Data: 2015-11-04 20:46:00
Temat: Re: I po raz trzeci
Od: Kviat <kviat@NIE_DLA_SPAMUneostrada.pl>
Pokaż wszystkie nagłówki
W dniu 2015-11-04 o 19:35, Pszemol pisze:
> "Kviat" wrote in message
> news:563a4780$0$662$65785112@news.neostrada.pl...
>>> Chodzi mi o agresywną retorykę, czyli dobór słów.
>>
>> Dlatego poprosiłem o przykład.
>>
>> To, że fanatycy zwykłe wypowiedzi krytyczne, albo wskazywanie faktów
>> _zawsze_ traktują jako atak i agresję to wiem. I nie o to pytam.
>
> No ale jego retoryka spotyka sie z takim odbiorem.
No przecież to napisałem :)
> Są inni ateiści, którzy używają nieco stonowanych epitetów.
Czyli piszą książki dla dzieci, a Dawkins dla dorosłych...
> Na przykład nie określają w rozmowie z wiernym, jego Boga
> epitetami typu egoistyczny, egocentrycznym, sadystyczny
> masochistyczny, maniakalny, zazdrosny i uparty :-)
... dla których przedstawianie faktów nie kojarzy się z agresją.
To tak jakby napisać, że rekin ma ostre zęby i zabija. To stwierdzenie
aż ocieka agresją, ale czy to znaczy, że autor tych słów jest agresywny?
Nie sądzę.
> Nie używa też określeń typu "child abuse" (jak to w polskim
> wydaniu przetłumaczono to nie wiem) w stosunku do rodziców
> którzy w dobrej wierze posyłają przedszkolne i szkolne dzieci
> na religię, u nas właściwie katehizację, czytaj: indoktrynację.
> Bo to nie jest zbyt dobry sposób na podjęcie dialogu, według mnie.
Tym się różnimy.
Za to właśnie szanuję Dawkinsa, że nie traktuje dorosłych czytelników
jak niedorozwojów.
>> Możliwe, że mamy inny próg "poczucia agresji"... przykład by pomógł.
>
> Być może mamy inny próg agresji, ale według mnie najpierw
> trzeba uświadomić rodzicowi że religia to błąd,
No właśnie on to robi. Ma opowiadać bajki żeby ludzie przestali wierzyć
w bajki?
Rekin otwiera buźkę i połyka rybkę bo zgłodniał. Poziom agresji spadł, a
infantylizacja wzrosła.
Nie kupuję tego :)
> (...)a nie wyskakiwać z grubej rury do rodzica
> z chil abuse podczas gdy w przekonaniu kochającego rodzica
> jest myśl że się dziecku robi przysługę zarażając go tą zarazą,
> religijnym wirusem, memem... :-)
Albo jest myśl, żeby sąsiedzi nie obgadywali, a dziecko w szkole nie
czuło odszczepieńcem.
I nie wiem co gorsze.
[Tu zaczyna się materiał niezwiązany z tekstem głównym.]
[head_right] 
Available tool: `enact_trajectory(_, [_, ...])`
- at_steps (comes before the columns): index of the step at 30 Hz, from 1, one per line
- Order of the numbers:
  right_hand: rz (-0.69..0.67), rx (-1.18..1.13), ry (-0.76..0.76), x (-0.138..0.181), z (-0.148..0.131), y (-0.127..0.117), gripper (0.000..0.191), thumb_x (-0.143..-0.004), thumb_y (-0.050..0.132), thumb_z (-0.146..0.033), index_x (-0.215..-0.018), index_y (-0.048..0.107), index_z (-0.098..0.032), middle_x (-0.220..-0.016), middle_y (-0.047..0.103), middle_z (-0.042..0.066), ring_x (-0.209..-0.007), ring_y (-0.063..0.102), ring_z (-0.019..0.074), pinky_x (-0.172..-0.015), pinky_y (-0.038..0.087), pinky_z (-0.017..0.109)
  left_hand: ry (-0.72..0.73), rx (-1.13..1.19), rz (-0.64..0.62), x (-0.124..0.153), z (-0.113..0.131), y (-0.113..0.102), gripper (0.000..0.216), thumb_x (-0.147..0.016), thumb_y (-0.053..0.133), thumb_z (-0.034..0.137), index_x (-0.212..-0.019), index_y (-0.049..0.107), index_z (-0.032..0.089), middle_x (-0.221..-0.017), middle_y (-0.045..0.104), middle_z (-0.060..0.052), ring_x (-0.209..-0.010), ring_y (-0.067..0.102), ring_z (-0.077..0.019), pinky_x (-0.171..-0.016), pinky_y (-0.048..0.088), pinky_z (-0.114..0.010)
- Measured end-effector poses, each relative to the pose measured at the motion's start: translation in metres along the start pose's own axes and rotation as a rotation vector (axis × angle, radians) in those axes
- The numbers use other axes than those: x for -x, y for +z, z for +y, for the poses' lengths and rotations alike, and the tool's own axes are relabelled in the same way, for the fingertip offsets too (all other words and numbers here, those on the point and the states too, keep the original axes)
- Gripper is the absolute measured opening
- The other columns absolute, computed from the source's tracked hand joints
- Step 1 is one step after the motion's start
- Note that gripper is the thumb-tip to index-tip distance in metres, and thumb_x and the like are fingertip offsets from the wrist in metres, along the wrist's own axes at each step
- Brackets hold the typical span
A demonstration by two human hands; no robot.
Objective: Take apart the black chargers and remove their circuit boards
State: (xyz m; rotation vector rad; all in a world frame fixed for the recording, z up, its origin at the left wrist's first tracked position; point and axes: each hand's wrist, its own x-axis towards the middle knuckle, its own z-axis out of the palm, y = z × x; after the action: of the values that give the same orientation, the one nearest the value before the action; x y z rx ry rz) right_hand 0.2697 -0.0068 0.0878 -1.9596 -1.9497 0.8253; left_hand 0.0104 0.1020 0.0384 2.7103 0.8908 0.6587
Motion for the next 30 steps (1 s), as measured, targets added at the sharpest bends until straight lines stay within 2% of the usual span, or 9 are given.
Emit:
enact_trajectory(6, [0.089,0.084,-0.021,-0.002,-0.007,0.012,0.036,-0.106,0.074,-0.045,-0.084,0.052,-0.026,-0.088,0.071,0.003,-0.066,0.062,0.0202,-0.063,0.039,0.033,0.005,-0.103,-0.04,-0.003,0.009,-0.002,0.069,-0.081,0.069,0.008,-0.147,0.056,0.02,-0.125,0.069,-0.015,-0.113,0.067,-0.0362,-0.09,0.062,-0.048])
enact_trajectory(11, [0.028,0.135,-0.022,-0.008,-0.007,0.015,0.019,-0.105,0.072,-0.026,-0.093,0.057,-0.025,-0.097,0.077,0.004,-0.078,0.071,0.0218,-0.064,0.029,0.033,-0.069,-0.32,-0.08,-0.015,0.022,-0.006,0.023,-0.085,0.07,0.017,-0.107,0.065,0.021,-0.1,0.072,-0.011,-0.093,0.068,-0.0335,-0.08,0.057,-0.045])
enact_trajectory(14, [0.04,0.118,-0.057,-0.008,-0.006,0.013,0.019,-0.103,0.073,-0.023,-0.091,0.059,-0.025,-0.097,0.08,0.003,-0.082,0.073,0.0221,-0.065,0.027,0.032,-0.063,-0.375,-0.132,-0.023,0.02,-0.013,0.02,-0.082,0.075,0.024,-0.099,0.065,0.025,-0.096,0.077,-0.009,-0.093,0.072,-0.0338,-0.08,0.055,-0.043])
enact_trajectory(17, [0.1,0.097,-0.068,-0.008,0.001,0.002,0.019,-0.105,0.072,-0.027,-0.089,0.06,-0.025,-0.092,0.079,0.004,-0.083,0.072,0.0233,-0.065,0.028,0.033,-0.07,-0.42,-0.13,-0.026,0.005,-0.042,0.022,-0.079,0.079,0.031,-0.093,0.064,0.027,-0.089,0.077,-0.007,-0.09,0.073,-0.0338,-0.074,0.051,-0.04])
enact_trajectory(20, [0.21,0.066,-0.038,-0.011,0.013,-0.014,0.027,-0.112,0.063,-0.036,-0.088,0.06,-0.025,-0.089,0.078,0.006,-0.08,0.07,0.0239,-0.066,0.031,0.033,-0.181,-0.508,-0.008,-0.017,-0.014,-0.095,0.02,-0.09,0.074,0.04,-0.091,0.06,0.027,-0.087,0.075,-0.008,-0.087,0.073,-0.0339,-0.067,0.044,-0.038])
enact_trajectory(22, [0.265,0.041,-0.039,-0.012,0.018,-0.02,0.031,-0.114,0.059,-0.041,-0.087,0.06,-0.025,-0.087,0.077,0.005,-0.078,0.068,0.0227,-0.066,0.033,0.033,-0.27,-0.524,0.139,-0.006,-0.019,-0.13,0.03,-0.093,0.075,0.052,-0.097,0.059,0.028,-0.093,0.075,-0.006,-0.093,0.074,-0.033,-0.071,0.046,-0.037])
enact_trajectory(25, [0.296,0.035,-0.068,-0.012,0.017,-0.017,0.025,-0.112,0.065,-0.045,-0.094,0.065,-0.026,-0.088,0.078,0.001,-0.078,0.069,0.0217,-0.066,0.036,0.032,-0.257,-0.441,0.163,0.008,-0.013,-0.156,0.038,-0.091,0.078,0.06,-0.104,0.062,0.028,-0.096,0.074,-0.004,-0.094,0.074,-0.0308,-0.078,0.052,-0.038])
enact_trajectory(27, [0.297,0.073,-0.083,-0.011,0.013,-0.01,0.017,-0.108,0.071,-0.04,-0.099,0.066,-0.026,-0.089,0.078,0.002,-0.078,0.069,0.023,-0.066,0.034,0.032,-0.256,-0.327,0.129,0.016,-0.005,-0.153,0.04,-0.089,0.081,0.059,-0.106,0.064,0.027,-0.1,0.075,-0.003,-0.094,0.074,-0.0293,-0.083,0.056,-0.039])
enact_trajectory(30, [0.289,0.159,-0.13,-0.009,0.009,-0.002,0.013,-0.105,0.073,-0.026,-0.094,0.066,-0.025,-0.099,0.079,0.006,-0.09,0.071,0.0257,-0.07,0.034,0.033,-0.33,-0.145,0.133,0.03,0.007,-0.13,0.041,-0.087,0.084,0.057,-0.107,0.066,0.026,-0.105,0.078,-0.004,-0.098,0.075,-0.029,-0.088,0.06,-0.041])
Tu gruba rura jest potrzebna :)
> I niestety ludzie z nienacka zaskoczeni taką retoryką szybko
> zamykają się w sobie i spuszczają Cię do klopa jako oszołoma
> zamiast wysłuchać Twojego (skądinnąd rozsądnego) przekazu.
> Po prostu nie są na tym etapie jeszcze. Nie są na to gotowi.
Sugerujesz, że są niedojrzali? Że nie ma szans aby merytoryczne
argumenty do nich trafiły?
No może coś w tym jest :)
>>> Z całą pewnością nie warto Dawkinsa polecać
>>> początkującym agnostykom i ateistom bo może zrazić
>>> zbyt ostrym językiem. To jest ateizm dla zaawansowanych :-)
>>
>> A można być ateistą albo wierzącym "w połowie"?
>> Albo na 11,76% :)
>
> Jasne że można! Nikt rozsądny nie jest ateistą na pełne 100%!
Ja jestem nierozsądny :)
("nikt" i "wszyscy" to bardzo niebezpieczne kwantyfikatory)
> A zwłaszcza ktoś młody, kto zaczyna dopiero nabierać podejrzeń,
> obserwować świat zewnętrzny, dowiadywać się że poza mamą
> i tatą są na świecie inni ludzie, wierzący w inne bajki i inne cuda
> i że nie ma sposobu na stwierdzenie które bajki są lepsze od
> innych to taka osoba potrzebuje lekkiego nakierowania na
> dobrą drogę w delikatny sposób, być moze pytaniami i sugestiami
Ok. Ale to nie do takiego odbiorcy książka była kierowana.
> a nie atakami furiata pełnymi epitetów czy po prostu wyzwisk.
Epitety? Zgoda (brak zgody, że to epitety agresywne).
Wyzwiska? U Dawkinsa? Hmm... nie spotkałem, ale podaj proszę przykład.
Ze zdziwieniem, ale jestem w stanie zmienić o nim swoją opinię.